An estimated 9 600 forest elephants still reside in Odzala-Kokoua National Park in Republic of Congo, according to the results of a wildlife census commissioned by African Parks in 2012, but just released. Whilst higher than expected, this healthy number is believed to be a result of compression, with elephants fleeing highly poached areas outside the park and moving into the safety of the centre of Odzala.

The Odzala census was conducted by the Wildlife Conservation Society (WCS) on behalf of African Parks. A total of 83 transects covering 208 kilometres were walked during the survey, which was a follow up to censuses conducted in 2005 and 2008. WCS recalibrated its results from its previous surveys to ensure consistency of analysis over the three survey periods.

Dr Fiona Maisels, who supervised the census, said the results indicated that an estimated 9 600 elephants currently live in the Park (with 95% confidence limits between 7500 and 12 400). Of these, 65% reside in the southern sector. “There has been no significant change in elephant density since the first comprehensive survey of 2005,” she said.

African Parks’ manager for Odzala-Kokoua, Leon Lamprecht, said although there had been some poaching in the Park in the recent past, the area was now well protected by game guards. “Odzala is now perceived as a place of safety by elephants, which are fleeing less protected areas, including in neighbouring Gabon, and moving into the safety of Odzala,” he said.

The survey reported, however, that increased logging activity around Odzala had led to an influx of people seeking employment and an increased network of roads that could facilitate elephant poaching. During the census, survey teams came across 17 elephant carcasses within the park, mostly a result of poaching. The teams also encountered disturbing signs of human activity, which penetrated far deeper into the park than in previous years. Hunting camps, snares, cartridge cases and other signs of active hunting were found throughout the periphery of the Park, especially in the west and north. The centre of the park remains relatively untouched however.

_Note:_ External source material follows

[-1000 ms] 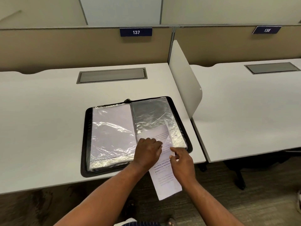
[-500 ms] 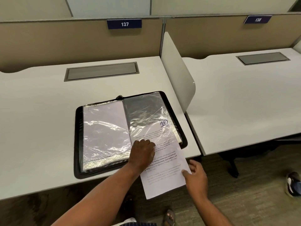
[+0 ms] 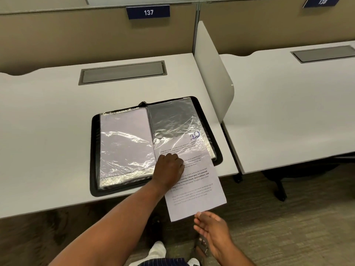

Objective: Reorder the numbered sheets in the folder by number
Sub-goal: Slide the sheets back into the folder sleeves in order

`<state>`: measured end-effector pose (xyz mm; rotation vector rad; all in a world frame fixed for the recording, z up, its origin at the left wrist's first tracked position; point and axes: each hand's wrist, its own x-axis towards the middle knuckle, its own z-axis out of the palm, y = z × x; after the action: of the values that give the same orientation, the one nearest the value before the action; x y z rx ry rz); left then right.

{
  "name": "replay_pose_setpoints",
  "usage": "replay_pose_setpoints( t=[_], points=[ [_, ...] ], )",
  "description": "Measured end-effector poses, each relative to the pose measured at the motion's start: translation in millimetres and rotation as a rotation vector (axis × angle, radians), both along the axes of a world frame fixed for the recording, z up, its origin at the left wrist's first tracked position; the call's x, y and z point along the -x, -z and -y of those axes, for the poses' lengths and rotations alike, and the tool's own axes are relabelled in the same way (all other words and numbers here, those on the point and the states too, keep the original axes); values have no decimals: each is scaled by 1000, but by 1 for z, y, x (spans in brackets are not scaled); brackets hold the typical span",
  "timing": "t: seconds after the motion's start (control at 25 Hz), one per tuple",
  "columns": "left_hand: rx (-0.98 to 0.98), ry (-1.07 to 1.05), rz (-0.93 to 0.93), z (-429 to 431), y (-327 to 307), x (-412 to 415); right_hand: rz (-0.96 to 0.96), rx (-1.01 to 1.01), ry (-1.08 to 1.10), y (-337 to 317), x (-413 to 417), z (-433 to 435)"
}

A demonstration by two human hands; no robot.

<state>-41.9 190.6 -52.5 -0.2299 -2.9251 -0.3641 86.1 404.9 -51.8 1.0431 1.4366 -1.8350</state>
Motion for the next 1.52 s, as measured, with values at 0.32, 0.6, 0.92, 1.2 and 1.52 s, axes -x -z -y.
replay_pose_setpoints(
  t=[0.32,0.6,0.92,1.2,1.52],
  points=[
    [72,-17,12,-8,-2,12,-18,28,14,0,17,5],
    [34,-13,-5,-10,-4,9,-61,35,29,-11,46,34],
    [-6,26,-2,10,0,1,-60,11,66,-9,58,40],
    [39,42,-21,14,-1,10,-45,15,86,-13,62,53],
    [-7,18,-43,15,-9,6,-91,12,87,-23,90,74]
  ],
)
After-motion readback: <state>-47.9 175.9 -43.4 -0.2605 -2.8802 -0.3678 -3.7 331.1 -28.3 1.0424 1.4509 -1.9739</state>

Over the past 40 years central Africa has lost an estimated 800 000 elephants, with elephant numbers dropping by 62% between 2002 and 2011 alone due to unprecedented poaching pressure. At 13 000 km² in size, Odzala-Kokoua National Park is Republic of Congo’s largest protected area and plays a vital role in the conservation of forest elephants and western lowland gorillas.
The WCS survey confirmed that the gorilla population in Odzala has declined over the past decade, dropping from nearly 40 000 in 2005 to 22 000 in 2012.

he chimpanzee population is estimated at 2700, with no significant change in density between 2005 and 2012. Over 70% of all the great apes live in the south of the Park, which is the same pattern of distribution as in 2005.

“The decrease in gorilla numbers is the result of hunting pressure combined with the fatal effect of the Ebola epidemic which devastated the west of the park until at least 2005,” said Lamprecht. “Ebola may have removed many of the groups, leaving only solitary males alive and so reducing reproductive capacity, or it may have continued for a number of years after 2005. “We are confident however that our scaled up anti-poaching operations will reduce the hunting pressure on both gorillas and chimpanzees in the park.”

Prior to African Parks taking on the management of Odzala in early 2011 under the auspices of the Odzala-Kokoua Foundation, the central area of the park had not been patrolled for four years. Since then, African Parks has implemented an effective, multi-pronged plan to address threats to the park.

“So far, we’ve increased our anti-poaching and intelligence-gathering capabilities and conducted ongoing disease surveillance of the great apes to combat the threat of Ebola,” said Lamprecht. “Our anti-poaching team also had a major breakthrough this year when they secured the successful arrest of a regional ivory poaching kingpin, who is now serving a five-year jail term.”